**What is required:** Without any of its pictures, the listing below should be output exactly.

**Provided data:**
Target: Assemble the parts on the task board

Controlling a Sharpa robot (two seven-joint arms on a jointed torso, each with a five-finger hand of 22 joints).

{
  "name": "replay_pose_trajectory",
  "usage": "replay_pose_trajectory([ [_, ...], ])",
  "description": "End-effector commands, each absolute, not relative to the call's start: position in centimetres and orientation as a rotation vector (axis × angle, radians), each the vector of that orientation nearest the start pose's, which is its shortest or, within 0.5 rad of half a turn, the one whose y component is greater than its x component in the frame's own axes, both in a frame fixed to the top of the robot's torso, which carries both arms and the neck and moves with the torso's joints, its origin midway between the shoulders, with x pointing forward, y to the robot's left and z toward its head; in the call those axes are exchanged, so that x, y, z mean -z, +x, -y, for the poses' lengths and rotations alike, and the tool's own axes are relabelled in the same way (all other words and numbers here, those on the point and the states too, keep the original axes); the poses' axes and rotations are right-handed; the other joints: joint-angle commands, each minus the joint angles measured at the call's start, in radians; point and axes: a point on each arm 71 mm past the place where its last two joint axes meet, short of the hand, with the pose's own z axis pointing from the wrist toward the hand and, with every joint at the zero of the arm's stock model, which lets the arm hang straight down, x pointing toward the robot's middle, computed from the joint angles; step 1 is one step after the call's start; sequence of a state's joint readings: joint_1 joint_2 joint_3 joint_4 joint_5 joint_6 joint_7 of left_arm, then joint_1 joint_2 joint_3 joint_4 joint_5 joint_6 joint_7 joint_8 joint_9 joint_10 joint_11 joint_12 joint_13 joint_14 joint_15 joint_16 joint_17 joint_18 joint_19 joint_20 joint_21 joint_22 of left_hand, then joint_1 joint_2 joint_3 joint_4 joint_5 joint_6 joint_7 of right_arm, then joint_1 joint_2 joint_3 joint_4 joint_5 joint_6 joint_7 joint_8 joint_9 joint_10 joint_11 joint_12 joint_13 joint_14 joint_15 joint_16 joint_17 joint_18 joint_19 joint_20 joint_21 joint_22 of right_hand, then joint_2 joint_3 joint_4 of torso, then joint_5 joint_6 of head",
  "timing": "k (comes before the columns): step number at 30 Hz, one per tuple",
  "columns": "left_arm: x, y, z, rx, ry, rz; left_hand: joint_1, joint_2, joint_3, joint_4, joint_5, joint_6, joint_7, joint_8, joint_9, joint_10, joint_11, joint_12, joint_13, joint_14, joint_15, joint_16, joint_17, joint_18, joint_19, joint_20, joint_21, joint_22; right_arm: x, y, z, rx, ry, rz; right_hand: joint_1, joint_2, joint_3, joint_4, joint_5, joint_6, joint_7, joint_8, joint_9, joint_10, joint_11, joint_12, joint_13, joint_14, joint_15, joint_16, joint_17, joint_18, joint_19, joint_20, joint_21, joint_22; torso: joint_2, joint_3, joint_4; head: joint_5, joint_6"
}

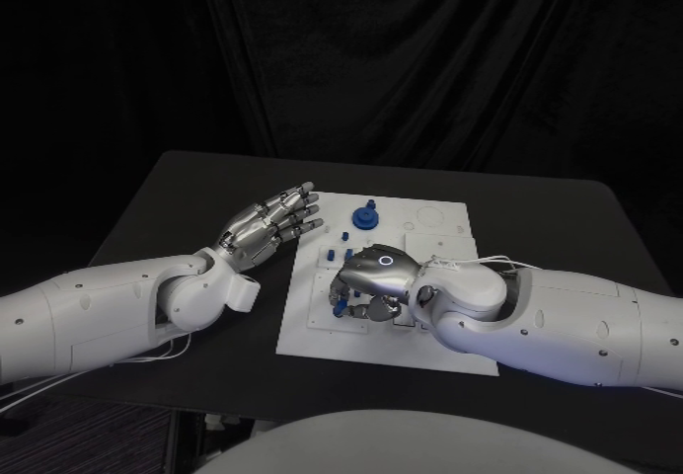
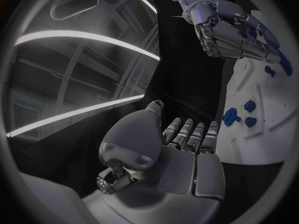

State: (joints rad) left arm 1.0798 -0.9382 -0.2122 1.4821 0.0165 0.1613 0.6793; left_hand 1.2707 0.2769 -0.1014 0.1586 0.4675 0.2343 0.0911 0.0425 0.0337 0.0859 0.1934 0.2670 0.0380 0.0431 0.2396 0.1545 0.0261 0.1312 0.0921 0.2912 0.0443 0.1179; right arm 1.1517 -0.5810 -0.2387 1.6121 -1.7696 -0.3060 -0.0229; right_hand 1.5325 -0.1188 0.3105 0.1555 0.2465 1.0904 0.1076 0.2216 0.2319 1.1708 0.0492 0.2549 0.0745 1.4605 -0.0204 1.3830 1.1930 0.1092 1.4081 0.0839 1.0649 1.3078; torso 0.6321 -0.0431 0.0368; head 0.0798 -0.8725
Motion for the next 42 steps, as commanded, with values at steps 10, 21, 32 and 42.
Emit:
replay_pose_trajectory([
  [10,26.94,42.78,-25.25,1.956,-1.13,-1.451,0.006,0.005,0.007,0.0,0.007,0.001,0.005,0.006,0.001,-0.002,-0.003,0.002,0.001,0.003,0.006,0.005,0.001,-0.013,0.006,0.002,0.003,-0.001,25.87,38.67,4.72,-0.88,-0.778,-1.666,-0.001,0.007,-0.001,-0.005,0.004,0.009,-0.001,0.0,0.13,0.006,0.001,-0.006,0.001,-0.003,-0.002,-0.007,-0.004,-0.013,0.0,-0.001,-0.006,0.138,-0.002,0.0001,-0.0007,0.003,0.0],
  [21,27.04,42.79,-25.22,1.955,-1.132,-1.457,0.006,0.006,0.008,0.0,0.007,0.001,0.007,0.006,0.001,-0.003,-0.004,0.0,0.0,0.002,0.007,0.005,0.001,-0.013,0.006,0.002,0.003,-0.002,25.86,38.63,4.56,-0.882,-0.779,-1.666,-0.001,0.008,0.0,-0.006,0.004,0.008,0.0,0.0,0.131,0.006,0.002,-0.008,0.001,-0.004,-0.002,-0.008,-0.006,-0.013,-0.001,-0.001,-0.008,0.137,-0.001,0.0,0.0005,0.0,0.0],
  [32,27.11,42.8,-25.22,1.953,-1.135,-1.463,0.005,0.007,0.011,0.0,0.007,0.008,0.018,0.009,0.002,-0.007,-0.012,-0.001,0.0,0.002,0.007,0.005,0.001,-0.015,0.006,0.002,0.002,-0.003,25.9,38.76,4.39,-0.886,-0.782,-1.66,-0.035,-0.018,0.005,0.015,-0.04,-0.194,0.015,-0.131,0.085,-0.077,0.04,-0.07,-0.006,-0.018,0.03,-0.027,-0.031,-0.011,-0.02,0.019,-0.038,0.128,-0.001,0.0,0.0013,0.0,0.0],
  [42,27.16,42.82,-25.26,1.949,-1.136,-1.464,0.005,0.006,0.013,0.0,0.007,0.021,0.032,0.013,0.004,-0.009,-0.022,-0.003,0.0,0.001,0.007,0.004,0.001,-0.015,0.007,0.001,0.002,-0.005,25.76,38.8,4.28,-0.919,-0.766,-1.645,-0.063,-0.037,-0.065,0.038,-0.1,-0.368,-0.022,-0.157,0.01,-0.208,0.075,-0.072,0.013,-0.05,0.061,-0.05,-0.07,0.003,-0.058,0.054,-0.104,0.112,-0.001,-0.0006,0.0013,-0.004,0.0],
])
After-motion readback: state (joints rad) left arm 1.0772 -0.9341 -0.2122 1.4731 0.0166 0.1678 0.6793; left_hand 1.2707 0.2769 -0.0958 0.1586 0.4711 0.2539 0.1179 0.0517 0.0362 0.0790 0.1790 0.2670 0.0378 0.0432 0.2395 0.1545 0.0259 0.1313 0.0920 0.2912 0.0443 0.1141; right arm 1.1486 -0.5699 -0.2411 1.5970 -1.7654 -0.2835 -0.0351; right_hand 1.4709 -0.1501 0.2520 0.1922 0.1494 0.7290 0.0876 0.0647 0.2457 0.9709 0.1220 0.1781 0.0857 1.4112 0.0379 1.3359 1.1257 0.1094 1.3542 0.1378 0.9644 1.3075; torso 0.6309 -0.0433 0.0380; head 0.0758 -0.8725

**Exercise result:**
Target: Assemble the parts on the task board

Controlling a Sharpa robot (two seven-joint arms on a jointed torso, each with a five-finger hand of 22 joints).

{
  "name": "replay_pose_trajectory",
  "usage": "replay_pose_trajectory([ [_, ...], ])",
  "description": "End-effector commands, each absolute, not relative to the call's start: position in centimetres and orientation as a rotation vector (axis × angle, radians), each the vector of that orientation nearest the start pose's, which is its shortest or, within 0.5 rad of half a turn, the one whose y component is greater than its x component in the frame's own axes, both in a frame fixed to the top of the robot's torso, which carries both arms and the neck and moves with the torso's joints, its origin midway between the shoulders, with x pointing forward, y to the robot's left and z toward its head; in the call those axes are exchanged, so that x, y, z mean -z, +x, -y, for the poses' lengths and rotations alike, and the tool's own axes are relabelled in the same way (all other words and numbers here, those on the point and the states too, keep the original axes); the poses' axes and rotations are right-handed; the other joints: joint-angle commands, each minus the joint angles measured at the call's start, in radians; point and axes: a point on each arm 71 mm past the place where its last two joint axes meet, short of the hand, with the pose's own z axis pointing from the wrist toward the hand and, with every joint at the zero of the arm's stock model, which lets the arm hang straight down, x pointing toward the robot's middle, computed from the joint angles; step 1 is one step after the call's start; sequence of a state's joint readings: joint_1 joint_2 joint_3 joint_4 joint_5 joint_6 joint_7 of left_arm, then joint_1 joint_2 joint_3 joint_4 joint_5 joint_6 joint_7 joint_8 joint_9 joint_10 joint_11 joint_12 joint_13 joint_14 joint_15 joint_16 joint_17 joint_18 joint_19 joint_20 joint_21 joint_22 of left_hand, then joint_1 joint_2 joint_3 joint_4 joint_5 joint_6 joint_7 of right_arm, then joint_1 joint_2 joint_3 joint_4 joint_5 joint_6 joint_7 joint_8 joint_9 joint_10 joint_11 joint_12 joint_13 joint_14 joint_15 joint_16 joint_17 joint_18 joint_19 joint_20 joint_21 joint_22 of right_hand, then joint_2 joint_3 joint_4 of torso, then joint_5 joint_6 of head",
  "timing": "k (comes before the columns): step number at 30 Hz, one per tuple",
  "columns": "left_arm: x, y, z, rx, ry, rz; left_hand: joint_1, joint_2, joint_3, joint_4, joint_5, joint_6, joint_7, joint_8, joint_9, joint_10, joint_11, joint_12, joint_13, joint_14, joint_15, joint_16, joint_17, joint_18, joint_19, joint_20, joint_21, joint_22; right_arm: x, y, z, rx, ry, rz; right_hand: joint_1, joint_2, joint_3, joint_4, joint_5, joint_6, joint_7, joint_8, joint_9, joint_10, joint_11, joint_12, joint_13, joint_14, joint_15, joint_16, joint_17, joint_18, joint_19, joint_20, joint_21, joint_22; torso: joint_2, joint_3, joint_4; head: joint_5, joint_6"
}


State: (joints rad) left arm 1.0798 -0.9382 -0.2122 1.4821 0.0165 0.1613 0.6793; left_hand 1.2707 0.2769 -0.1014 0.1586 0.4675 0.2343 0.0911 0.0425 0.0337 0.0859 0.1934 0.2670 0.0380 0.0431 0.2396 0.1545 0.0261 0.1312 0.0921 0.2912 0.0443 0.1179; right arm 1.1517 -0.5810 -0.2387 1.6121 -1.7696 -0.3060 -0.0229; right_hand 1.5325 -0.1188 0.3105 0.1555 0.2465 1.0904 0.1076 0.2216 0.2319 1.1708 0.0492 0.2549 0.0745 1.4605 -0.0204 1.3830 1.1930 0.1092 1.4081 0.0839 1.0649 1.3078; torso 0.6321 -0.0431 0.0368; head 0.0798 -0.8725
Motion for the next 42 steps, as commanded, with values at steps 10, 21, 32 and 42.
Emit:
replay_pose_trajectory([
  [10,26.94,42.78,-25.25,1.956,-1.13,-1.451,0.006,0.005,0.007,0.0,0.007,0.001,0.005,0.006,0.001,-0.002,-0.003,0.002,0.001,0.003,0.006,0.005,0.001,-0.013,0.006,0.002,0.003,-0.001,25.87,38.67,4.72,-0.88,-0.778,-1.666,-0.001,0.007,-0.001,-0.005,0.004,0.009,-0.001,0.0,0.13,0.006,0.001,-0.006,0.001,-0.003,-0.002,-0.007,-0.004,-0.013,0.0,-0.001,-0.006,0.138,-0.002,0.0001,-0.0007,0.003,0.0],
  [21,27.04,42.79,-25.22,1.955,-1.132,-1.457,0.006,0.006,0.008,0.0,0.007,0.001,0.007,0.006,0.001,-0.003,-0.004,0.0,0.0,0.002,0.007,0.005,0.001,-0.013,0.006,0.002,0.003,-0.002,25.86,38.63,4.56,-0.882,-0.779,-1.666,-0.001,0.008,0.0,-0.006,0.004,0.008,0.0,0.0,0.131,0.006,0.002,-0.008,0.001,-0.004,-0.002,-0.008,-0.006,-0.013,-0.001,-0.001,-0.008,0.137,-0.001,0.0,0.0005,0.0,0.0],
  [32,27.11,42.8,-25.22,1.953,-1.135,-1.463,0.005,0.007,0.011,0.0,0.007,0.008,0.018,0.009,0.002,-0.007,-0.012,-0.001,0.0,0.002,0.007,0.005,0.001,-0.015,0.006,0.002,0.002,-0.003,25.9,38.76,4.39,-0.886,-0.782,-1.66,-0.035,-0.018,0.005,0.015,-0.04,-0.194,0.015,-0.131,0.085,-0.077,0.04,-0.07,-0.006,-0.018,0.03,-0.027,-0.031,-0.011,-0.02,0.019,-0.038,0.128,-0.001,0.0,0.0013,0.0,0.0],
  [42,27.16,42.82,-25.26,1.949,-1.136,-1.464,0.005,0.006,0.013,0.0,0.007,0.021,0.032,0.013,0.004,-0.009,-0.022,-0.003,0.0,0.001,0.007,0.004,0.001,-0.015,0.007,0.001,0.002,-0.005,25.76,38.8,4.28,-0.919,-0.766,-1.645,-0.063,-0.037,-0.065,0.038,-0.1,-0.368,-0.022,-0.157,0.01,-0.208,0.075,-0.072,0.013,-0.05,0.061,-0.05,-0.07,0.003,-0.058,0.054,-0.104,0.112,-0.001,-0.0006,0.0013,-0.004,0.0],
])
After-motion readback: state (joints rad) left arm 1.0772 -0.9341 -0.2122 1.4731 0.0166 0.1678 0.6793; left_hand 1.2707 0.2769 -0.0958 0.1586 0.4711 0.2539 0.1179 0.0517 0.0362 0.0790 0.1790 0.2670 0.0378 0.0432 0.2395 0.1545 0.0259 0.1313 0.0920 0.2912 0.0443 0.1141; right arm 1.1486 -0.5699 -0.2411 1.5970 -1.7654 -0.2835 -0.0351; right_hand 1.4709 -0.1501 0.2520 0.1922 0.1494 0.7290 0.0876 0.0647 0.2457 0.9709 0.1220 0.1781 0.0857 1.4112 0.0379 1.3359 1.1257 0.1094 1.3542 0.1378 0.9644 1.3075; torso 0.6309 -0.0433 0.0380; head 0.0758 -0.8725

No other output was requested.